Makes sense, thanks.

> Finally, no, we can't have a truly empty log while the filesystem is
> mounted because log transaction records must not be empty. Further,
> we can only bring the log down to an "empty but not quite clean"
> state while mounted, because if the log is actually marked clean and
> we crash then log recovery will not run and so we will not clean up
> files that were open-but-unlinked when the system crashed.
> 

Yeah, I wasn't suggesting to do that, just surmising about terminology.
It sounds like "covered log" refers to the current state logging an
unmodified superblock object.

> 
> > > > > but didn't necessarily clean the log. I wonder if we can fit that state
> > > > > into the existing log covering mechanism by logging the update earlier
> > > > > (or maybe via an intermediate state..)? I'll need to go stare at that
> > > > > code a bit..
> > > 
> > > That's kinda what I'd like to see done - it gives us a generic way
> > > of altering superblock incompat feature fields and filesystem
> > > structures dynamically with no risk of log recovery needing to parse
> > > structures it may not know about.
> > > 
> > 
> > We might have to think about if we want to clear such feature bits in
> > all log covering scenarios (idle, freeze) vs. just unmount.
> 
> I think clearing bits can probably be lazy. Set a state flag to tell
> log covering that it needs to do an update, and so when the covering
> code finally runs the feature bit modification just happens.
> 

That's reasonable on its own, it just means we have to support dynamic
setting of the associated bit(s) at runtime...

> 
> > My previous suggestion in the other sub-thread was to set bits on
> > mount and clear on unmount because that (hopefully) simplifies the
> > broader implementation.  Otherwise we need to manage dynamic
> > setting of bits when the associated log items are active, and that
> > still isn't truly representative because the bits would remain set
> > long after active items fall out of the log, until the log is
> > covered. Either way is possible, but I'm curious what others
> > think.
> 
> I think that unless we are setting a log incompat flag, log covering
> should unconditionally clear the log incompat flags. Because the log
> is empty, and recovery of a superblock buffer should -always- be
> possible, then by definition we have no log incompat state
> present....
> 

It should, but in practice will depend on whether the superblock was
written back or not before a crash while in the covered state. So
recovery may or may not actually work on an older kernel after the log
is covered. I think that is fine from a correctness standpoint because
the important part is to make sure an older kernel will not attempt to
recover incompatible items, and we make that guarantee by covering the
log before clearing the bit. I'm merely pointing this out because I
still think it's more straightforward to just enforce that a kernel with
the associated feature bit be required to recover a dirty log.

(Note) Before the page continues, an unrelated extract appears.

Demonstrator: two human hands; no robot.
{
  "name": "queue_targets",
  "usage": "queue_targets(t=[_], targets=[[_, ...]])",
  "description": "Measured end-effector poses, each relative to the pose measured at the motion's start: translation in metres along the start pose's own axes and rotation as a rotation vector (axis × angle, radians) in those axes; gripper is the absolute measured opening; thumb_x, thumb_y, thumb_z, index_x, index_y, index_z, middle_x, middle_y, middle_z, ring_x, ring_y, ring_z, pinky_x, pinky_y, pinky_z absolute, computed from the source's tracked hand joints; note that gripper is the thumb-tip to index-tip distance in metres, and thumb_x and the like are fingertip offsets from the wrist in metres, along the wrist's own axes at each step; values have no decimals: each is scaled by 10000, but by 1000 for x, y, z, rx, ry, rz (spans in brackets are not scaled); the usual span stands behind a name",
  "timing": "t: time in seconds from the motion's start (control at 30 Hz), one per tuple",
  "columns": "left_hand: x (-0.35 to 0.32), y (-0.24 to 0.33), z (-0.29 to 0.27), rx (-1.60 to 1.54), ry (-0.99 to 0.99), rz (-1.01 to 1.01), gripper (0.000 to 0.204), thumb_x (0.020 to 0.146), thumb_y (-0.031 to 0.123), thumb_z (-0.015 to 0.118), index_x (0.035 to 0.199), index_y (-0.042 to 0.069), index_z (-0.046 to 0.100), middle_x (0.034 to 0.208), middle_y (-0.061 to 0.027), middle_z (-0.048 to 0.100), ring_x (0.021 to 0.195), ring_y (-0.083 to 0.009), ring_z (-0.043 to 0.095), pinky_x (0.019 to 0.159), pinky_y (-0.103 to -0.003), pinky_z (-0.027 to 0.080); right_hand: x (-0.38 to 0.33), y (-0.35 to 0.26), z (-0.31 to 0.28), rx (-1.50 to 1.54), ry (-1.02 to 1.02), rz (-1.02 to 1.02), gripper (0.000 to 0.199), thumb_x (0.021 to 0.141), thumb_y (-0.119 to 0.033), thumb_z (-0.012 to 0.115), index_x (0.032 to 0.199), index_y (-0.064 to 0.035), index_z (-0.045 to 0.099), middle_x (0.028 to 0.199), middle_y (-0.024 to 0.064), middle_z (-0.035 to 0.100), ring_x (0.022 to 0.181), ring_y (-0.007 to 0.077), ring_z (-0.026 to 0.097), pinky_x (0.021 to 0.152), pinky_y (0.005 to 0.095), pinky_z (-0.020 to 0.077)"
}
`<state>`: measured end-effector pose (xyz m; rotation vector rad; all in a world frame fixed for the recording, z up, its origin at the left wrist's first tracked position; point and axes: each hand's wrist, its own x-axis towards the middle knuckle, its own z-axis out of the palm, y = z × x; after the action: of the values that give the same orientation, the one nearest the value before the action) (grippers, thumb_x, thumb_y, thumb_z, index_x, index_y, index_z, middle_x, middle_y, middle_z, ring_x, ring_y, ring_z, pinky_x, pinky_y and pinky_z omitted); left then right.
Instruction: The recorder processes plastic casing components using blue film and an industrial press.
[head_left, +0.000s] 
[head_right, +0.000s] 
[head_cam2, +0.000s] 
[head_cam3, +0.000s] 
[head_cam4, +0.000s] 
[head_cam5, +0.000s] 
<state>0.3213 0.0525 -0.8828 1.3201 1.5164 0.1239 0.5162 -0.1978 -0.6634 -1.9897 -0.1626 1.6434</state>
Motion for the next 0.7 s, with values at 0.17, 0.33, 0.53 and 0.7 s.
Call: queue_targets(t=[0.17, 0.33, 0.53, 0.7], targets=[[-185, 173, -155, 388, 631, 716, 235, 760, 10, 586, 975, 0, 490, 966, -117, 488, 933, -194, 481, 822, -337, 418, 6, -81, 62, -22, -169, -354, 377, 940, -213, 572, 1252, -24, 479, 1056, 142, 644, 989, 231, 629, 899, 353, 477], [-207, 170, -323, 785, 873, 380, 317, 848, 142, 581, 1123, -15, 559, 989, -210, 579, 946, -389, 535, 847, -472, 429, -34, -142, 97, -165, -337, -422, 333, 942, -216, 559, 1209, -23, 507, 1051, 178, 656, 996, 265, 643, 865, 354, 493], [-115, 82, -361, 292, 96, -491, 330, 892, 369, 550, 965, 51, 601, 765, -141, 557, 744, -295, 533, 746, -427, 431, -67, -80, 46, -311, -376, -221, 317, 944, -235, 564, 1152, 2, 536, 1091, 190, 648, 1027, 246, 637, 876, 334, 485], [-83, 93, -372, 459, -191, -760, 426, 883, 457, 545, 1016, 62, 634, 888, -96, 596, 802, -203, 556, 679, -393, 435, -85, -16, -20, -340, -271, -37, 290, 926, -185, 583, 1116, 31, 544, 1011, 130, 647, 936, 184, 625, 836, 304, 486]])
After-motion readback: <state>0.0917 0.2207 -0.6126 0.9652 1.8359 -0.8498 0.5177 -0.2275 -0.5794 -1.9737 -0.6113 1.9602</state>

> As for a mechanism for dynamically adding log incompat flags?
> Perhaps we just do that in xfs_trans_alloc() - add an log incompat
> flags field into the transaction reservation structure, and if
> xfs_trans_alloc() sees an incompat field set and the superblock
> doesn't have it set, the first thing it does is run a "set log
> incompat flag" transaction before then doing it's normal work...
> 
> This should be rare enough it doesn't have any measurable
> performance overhead, and it's flexible enough to support any log
> incompat feature we might need to implement...
> 

But I don't think that is sufficient. As Darrick pointed out up-thread,
the updated superblock has to be written back before we're allowed to
commit transactions with incompatible items. Otherwise, an older kernel
can attempt log recovery with incompatible items present if the
filesystem crashes before the superblock is written back.

We could do some sync transaction and/or sync write dance at runtime,
but I think the performance/overhead aspect becomes slightly less
deterministic. It's not clear to me how many bits we'd support over
time, and whether users would notice hiccups when running some sustained
workload and happen to trigger sync transaction/write or AIL push
sequences to set internal bits.

My question is how flexible do we really need to make incompatible log
recovery support? Why not just commit the superblock once at mount time
with however many bits the current kernel supports and clear them on
unmount? (Or perhaps consider a lazy setting variant where we set all
supported bits on the first modification..?)

Brian

> Cheers,
> 
> Dave.
> -- 
> Dave Chinner
> david@fromorbit.com
>